* ASSIGNMENT
Report every line in the listing that contains the string "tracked".

* AVAILABLE DATA
↓↓↓

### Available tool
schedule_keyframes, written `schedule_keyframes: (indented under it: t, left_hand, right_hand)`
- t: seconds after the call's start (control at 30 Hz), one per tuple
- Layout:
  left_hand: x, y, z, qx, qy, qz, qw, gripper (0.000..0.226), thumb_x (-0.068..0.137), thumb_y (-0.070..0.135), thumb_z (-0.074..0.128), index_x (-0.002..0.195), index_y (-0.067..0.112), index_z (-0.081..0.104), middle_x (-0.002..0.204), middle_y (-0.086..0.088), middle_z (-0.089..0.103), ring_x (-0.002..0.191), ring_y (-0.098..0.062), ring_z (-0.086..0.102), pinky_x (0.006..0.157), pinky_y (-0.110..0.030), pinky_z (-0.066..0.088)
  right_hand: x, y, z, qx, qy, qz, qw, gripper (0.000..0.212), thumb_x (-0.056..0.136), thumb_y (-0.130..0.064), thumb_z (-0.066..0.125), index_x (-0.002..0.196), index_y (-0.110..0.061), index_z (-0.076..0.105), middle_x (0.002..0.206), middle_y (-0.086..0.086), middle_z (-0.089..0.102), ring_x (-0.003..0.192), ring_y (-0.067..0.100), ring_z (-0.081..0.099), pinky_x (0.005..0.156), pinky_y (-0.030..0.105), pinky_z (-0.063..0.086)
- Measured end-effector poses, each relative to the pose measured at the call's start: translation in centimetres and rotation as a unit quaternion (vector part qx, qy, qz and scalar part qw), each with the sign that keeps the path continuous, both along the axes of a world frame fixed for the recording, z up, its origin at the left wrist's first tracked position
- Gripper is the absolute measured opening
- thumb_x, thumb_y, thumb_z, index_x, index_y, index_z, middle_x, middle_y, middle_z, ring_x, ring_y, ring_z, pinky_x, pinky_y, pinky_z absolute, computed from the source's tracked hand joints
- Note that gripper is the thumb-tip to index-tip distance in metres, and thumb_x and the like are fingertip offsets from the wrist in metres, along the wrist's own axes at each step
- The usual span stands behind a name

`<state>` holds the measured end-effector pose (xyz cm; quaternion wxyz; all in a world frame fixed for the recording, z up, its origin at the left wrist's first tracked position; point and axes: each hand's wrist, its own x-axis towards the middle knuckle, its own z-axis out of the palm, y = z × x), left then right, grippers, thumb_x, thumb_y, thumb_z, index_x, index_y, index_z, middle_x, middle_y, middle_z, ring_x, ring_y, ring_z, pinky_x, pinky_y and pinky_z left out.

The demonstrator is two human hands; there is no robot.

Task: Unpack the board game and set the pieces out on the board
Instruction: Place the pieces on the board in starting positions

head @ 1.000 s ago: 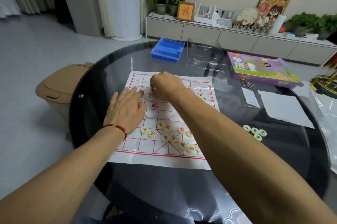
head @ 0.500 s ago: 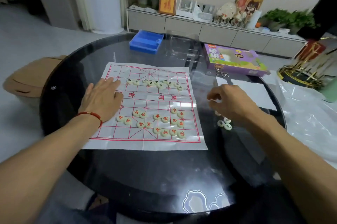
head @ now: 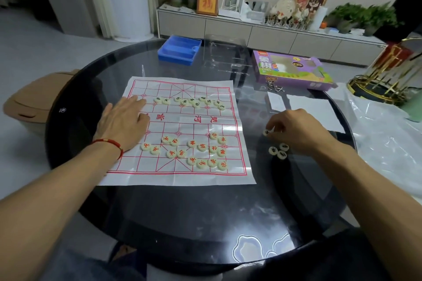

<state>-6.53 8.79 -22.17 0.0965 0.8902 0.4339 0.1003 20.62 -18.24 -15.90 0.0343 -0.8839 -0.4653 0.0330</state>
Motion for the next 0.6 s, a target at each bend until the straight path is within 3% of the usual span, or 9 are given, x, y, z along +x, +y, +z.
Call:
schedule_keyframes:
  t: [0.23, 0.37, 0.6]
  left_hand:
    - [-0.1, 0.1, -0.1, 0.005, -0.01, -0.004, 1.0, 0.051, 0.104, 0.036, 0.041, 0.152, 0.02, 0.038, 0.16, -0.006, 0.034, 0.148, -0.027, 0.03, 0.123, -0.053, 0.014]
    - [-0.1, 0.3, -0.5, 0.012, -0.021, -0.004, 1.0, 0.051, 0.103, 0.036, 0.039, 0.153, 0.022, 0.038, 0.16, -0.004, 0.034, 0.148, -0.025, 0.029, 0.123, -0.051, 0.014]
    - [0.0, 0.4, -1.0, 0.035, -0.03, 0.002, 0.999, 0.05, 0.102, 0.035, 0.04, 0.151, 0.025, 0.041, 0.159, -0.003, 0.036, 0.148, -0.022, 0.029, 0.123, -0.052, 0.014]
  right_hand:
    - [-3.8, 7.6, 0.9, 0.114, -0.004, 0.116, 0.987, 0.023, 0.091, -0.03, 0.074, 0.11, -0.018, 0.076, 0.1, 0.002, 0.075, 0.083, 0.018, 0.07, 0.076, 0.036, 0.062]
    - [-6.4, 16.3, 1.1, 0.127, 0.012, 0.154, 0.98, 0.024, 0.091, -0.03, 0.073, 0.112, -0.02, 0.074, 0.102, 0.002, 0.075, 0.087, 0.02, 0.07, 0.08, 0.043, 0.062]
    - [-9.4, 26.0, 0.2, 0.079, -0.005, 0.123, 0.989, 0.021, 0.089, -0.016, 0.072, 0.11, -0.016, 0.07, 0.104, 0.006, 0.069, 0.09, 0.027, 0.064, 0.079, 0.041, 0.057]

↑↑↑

* EXERCISE RESPONSE
- Measured end-effector poses, each relative to the pose measured at the call's start: translation in centimetres and rotation as a unit quaternion (vector part qx, qy, qz and scalar part qw), each with the sign that keeps the path continuous, both along the axes of a world frame fixed for the recording, z up, its origin at the left wrist's first tracked position
- thumb_x, thumb_y, thumb_z, index_x, index_y, index_z, middle_x, middle_y, middle_z, ring_x, ring_y, ring_z, pinky_x, pinky_y, pinky_z absolute, computed from the source's tracked hand joints
`<state>` holds the measured end-effector pose (xyz cm; quaternion wxyz; all in a world frame fixed for the recording, z up, its origin at the left wrist's first tracked position; point and axes: each hand's wrist, its own x-axis towards the middle knuckle, its own z-axis out of the palm, y = z × x), left then right, grippers, thumb_x, thumb_y, thumb_z, index_x, index_y, index_z, middle_x, middle_y, middle_z, ring_x, ring_y, ring_z, pinky_x, pinky_y and pinky_z left out.

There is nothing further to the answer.